Either Calcavecchia or Jimenez would be the oldest Open champion. Old Tom Morris has held the record since 1867, when he won at Prestwick at 46, beating nine other men in an era when finishing in the top 10 merely meant filling out an entry form.
These days, links golf clearly seems to level the playing field for older men. It shrinks the generational divide. Because the ball runs out, length is not nearly as much of a factor as, say, on softer American parkland courses. Links experience helps immensely, too, as Norman and Watson showed. And the greens here are slower, not scary-fast as in other majors and, thus, are easier on old nerves.
“If you play this enough years, you know what happens,” Calcavecchia said. “You need a huge amount of imagination here.”

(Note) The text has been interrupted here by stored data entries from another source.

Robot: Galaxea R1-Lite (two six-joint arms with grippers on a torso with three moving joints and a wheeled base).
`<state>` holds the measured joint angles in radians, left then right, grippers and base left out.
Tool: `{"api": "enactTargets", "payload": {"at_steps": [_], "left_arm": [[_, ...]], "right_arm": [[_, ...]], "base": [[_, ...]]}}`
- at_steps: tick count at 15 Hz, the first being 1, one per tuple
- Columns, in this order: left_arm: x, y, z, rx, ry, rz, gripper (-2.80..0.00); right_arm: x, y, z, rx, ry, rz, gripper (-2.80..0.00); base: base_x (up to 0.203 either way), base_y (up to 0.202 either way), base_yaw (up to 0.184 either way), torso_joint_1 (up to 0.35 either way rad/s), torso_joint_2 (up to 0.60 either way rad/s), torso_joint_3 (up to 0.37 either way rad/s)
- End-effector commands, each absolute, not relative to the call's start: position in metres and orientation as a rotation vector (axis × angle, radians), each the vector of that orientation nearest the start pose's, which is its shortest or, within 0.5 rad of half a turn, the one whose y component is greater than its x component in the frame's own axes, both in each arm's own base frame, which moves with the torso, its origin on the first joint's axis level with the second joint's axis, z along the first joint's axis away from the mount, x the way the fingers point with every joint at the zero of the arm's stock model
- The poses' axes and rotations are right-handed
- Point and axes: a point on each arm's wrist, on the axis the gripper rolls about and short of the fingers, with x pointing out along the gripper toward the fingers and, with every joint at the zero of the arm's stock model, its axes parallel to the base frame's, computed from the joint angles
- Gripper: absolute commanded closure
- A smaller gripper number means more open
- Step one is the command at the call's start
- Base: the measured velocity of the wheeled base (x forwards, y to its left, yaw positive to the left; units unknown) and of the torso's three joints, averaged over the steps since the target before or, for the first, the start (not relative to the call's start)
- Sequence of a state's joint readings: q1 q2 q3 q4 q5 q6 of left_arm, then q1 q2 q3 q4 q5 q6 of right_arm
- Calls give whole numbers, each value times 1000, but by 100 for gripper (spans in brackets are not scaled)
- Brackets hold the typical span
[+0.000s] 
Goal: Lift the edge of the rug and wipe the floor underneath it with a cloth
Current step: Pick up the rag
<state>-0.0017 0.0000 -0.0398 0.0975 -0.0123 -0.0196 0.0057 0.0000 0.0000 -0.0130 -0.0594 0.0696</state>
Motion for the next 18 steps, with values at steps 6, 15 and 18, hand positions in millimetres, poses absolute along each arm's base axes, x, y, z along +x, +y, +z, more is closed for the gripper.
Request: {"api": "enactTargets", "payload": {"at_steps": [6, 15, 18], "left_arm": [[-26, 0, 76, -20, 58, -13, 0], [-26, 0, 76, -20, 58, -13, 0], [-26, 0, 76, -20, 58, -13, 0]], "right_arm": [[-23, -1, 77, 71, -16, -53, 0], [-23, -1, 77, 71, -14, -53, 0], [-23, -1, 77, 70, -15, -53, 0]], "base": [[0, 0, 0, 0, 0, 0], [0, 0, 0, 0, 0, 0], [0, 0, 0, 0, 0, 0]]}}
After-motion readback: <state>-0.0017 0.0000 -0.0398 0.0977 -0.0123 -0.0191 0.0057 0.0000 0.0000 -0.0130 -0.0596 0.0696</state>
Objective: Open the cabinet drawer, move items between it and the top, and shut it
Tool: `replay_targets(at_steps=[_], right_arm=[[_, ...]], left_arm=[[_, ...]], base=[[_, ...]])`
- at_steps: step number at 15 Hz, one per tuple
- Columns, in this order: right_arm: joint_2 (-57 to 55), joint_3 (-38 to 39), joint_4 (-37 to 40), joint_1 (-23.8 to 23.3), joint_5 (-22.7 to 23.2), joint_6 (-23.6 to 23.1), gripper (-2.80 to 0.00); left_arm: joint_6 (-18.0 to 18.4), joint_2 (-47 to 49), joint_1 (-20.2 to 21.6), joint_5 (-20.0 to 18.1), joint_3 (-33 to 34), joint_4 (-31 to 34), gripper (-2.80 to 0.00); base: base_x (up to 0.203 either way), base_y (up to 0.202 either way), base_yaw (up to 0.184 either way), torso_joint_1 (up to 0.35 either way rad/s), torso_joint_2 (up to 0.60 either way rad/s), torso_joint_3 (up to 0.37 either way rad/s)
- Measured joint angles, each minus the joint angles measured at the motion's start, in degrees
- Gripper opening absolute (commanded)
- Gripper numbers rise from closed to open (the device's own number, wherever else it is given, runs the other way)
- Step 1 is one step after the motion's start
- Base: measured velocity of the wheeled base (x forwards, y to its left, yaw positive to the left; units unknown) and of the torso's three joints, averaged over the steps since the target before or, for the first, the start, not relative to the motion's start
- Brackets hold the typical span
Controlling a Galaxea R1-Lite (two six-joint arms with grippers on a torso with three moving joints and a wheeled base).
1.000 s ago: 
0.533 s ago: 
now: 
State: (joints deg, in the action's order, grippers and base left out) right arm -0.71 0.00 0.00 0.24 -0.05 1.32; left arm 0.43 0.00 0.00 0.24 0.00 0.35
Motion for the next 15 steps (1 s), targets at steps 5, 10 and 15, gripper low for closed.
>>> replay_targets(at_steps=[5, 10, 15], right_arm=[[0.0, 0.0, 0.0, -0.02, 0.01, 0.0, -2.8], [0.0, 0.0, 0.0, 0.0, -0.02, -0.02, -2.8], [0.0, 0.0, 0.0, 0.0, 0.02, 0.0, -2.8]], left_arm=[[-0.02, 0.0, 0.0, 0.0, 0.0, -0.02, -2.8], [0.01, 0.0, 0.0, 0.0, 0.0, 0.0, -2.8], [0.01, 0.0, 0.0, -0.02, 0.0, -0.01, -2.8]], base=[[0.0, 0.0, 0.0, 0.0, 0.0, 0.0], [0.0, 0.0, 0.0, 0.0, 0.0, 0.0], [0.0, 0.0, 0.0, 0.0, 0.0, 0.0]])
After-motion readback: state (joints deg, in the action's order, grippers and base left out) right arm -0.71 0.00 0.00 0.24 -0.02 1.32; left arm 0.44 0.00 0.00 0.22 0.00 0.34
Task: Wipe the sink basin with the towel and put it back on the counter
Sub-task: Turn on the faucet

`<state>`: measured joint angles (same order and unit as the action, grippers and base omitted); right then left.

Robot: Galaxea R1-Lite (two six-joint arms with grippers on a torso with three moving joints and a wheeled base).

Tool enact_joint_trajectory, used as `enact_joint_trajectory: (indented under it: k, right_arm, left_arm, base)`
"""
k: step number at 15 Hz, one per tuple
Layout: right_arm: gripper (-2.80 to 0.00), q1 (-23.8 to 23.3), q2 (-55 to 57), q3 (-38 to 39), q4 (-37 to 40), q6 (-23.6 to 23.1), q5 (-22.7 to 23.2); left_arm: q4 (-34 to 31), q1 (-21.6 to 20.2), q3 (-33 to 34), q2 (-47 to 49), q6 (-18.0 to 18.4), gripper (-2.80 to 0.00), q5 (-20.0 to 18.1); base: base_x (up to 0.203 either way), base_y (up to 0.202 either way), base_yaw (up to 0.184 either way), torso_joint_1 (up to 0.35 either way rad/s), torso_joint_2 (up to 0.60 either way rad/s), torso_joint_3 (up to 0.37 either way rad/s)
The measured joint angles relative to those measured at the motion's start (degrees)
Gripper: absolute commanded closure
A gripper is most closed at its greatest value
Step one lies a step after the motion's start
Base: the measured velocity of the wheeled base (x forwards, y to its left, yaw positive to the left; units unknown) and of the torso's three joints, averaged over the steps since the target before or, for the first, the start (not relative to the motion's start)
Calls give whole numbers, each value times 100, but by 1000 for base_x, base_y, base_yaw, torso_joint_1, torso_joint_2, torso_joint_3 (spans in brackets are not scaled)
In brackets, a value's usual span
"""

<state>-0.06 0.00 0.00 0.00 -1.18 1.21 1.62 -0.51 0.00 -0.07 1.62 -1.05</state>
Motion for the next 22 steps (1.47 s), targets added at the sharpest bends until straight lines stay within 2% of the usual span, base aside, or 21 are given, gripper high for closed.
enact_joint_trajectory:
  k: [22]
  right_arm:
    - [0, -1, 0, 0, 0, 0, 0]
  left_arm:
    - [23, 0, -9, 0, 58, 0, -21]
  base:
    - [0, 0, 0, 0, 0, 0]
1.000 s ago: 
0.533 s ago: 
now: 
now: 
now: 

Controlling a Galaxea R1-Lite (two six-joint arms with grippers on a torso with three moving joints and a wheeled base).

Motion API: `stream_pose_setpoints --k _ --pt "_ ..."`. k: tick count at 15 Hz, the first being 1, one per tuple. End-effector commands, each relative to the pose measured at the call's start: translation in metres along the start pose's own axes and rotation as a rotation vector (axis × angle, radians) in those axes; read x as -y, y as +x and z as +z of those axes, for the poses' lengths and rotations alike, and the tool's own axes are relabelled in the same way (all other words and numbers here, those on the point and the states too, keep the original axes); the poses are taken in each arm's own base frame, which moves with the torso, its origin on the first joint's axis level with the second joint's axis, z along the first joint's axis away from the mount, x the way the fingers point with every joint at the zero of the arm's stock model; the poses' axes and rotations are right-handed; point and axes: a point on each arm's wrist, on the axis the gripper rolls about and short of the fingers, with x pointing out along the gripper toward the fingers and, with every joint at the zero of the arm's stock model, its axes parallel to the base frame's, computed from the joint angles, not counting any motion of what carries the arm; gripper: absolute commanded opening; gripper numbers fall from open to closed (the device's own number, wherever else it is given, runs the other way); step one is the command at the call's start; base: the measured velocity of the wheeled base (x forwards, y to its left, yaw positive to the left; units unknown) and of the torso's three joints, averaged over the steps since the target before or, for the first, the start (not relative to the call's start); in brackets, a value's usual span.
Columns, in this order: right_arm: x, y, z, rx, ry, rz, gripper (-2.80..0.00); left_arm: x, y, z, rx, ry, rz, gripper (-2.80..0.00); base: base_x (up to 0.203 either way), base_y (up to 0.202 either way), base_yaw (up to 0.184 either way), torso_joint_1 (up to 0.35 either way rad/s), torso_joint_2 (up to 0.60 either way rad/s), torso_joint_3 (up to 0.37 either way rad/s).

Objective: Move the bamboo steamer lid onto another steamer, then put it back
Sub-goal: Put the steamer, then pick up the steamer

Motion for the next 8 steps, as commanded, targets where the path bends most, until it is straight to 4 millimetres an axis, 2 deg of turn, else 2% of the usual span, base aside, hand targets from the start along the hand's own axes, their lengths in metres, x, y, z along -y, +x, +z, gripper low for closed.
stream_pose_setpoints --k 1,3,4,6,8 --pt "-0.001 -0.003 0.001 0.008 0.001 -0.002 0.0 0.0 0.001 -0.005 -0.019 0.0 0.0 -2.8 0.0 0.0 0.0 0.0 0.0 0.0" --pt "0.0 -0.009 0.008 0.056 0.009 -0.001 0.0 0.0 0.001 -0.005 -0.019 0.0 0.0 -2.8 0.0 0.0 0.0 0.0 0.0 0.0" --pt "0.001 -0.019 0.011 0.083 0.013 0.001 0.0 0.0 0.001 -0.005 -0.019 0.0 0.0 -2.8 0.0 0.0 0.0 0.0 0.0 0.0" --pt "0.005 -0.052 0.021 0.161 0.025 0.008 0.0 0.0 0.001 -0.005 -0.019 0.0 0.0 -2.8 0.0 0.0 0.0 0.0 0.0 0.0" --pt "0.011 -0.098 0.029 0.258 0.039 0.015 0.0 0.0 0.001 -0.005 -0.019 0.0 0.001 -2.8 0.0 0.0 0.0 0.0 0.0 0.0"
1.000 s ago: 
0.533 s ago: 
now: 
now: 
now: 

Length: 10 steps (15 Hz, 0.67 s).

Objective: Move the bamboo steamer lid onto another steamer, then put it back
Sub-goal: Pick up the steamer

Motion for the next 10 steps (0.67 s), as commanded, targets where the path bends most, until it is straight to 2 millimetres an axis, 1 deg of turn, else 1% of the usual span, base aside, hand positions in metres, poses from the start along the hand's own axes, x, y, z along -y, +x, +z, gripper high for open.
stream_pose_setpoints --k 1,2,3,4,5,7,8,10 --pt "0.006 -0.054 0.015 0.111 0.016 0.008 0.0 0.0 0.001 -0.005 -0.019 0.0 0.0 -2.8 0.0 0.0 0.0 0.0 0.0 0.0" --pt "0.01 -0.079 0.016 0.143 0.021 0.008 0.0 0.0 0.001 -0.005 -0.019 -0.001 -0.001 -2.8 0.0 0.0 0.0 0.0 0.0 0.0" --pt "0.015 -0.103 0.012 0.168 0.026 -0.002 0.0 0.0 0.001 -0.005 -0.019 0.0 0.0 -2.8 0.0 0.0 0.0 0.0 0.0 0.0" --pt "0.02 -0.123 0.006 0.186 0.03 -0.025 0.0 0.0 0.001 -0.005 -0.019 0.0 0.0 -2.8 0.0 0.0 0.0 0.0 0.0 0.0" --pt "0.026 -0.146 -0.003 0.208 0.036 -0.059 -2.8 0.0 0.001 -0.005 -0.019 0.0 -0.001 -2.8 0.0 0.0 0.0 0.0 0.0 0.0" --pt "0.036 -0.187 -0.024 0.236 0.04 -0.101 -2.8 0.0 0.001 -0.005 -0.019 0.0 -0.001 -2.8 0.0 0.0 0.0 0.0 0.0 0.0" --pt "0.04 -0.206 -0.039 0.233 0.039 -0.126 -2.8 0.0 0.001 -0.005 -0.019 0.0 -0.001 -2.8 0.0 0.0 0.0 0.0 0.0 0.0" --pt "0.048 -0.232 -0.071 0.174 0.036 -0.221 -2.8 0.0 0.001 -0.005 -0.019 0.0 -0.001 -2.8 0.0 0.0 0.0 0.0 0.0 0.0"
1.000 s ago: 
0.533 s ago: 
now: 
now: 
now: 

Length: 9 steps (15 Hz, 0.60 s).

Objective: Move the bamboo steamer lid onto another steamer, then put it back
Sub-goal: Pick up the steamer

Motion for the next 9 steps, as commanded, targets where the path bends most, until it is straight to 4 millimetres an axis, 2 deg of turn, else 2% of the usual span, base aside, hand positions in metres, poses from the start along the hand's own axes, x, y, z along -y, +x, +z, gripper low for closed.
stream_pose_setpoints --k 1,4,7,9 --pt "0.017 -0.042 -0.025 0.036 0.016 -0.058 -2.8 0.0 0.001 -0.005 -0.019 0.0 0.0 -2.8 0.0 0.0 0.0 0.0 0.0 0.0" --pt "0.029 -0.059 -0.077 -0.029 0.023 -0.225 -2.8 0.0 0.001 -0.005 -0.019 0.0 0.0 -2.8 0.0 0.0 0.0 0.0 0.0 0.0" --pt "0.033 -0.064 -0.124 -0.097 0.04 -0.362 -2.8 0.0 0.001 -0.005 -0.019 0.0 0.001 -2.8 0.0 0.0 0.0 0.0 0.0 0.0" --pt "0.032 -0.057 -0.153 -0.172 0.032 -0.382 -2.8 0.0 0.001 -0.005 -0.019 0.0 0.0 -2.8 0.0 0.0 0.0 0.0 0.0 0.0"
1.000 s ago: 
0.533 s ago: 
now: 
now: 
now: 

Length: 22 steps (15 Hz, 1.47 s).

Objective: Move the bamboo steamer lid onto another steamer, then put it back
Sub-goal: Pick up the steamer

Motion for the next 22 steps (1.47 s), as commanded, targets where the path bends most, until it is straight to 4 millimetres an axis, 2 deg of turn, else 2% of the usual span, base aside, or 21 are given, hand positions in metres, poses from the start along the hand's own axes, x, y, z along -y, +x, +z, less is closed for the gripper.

He had imagined playing a pre-8 a.m. Wednesday practice round with Wisconsin natives Steve Stricker, Jerry Kelly and Mark Wilson. But they chose not to brave the cold, windy weather that early, leaving Calcavecchia as a onesome behind a couple of foursomes.
“They all stiffed me,” Calcavecchia said.
One of the game’s fastest players and not the most patient person, Calcavecchia thus opted for only five holes – Nos. 1, 2, 9, 17 and 18. That is not unprecedented for him. Nor is it a personal record.
One year he prepared for the Masters by playing only four practice holes –Nos. 1, 2, 8 and 9.
“That,” Calcavecchia said matter-of-factly, “was enough.”
So far, the same could be said for this week.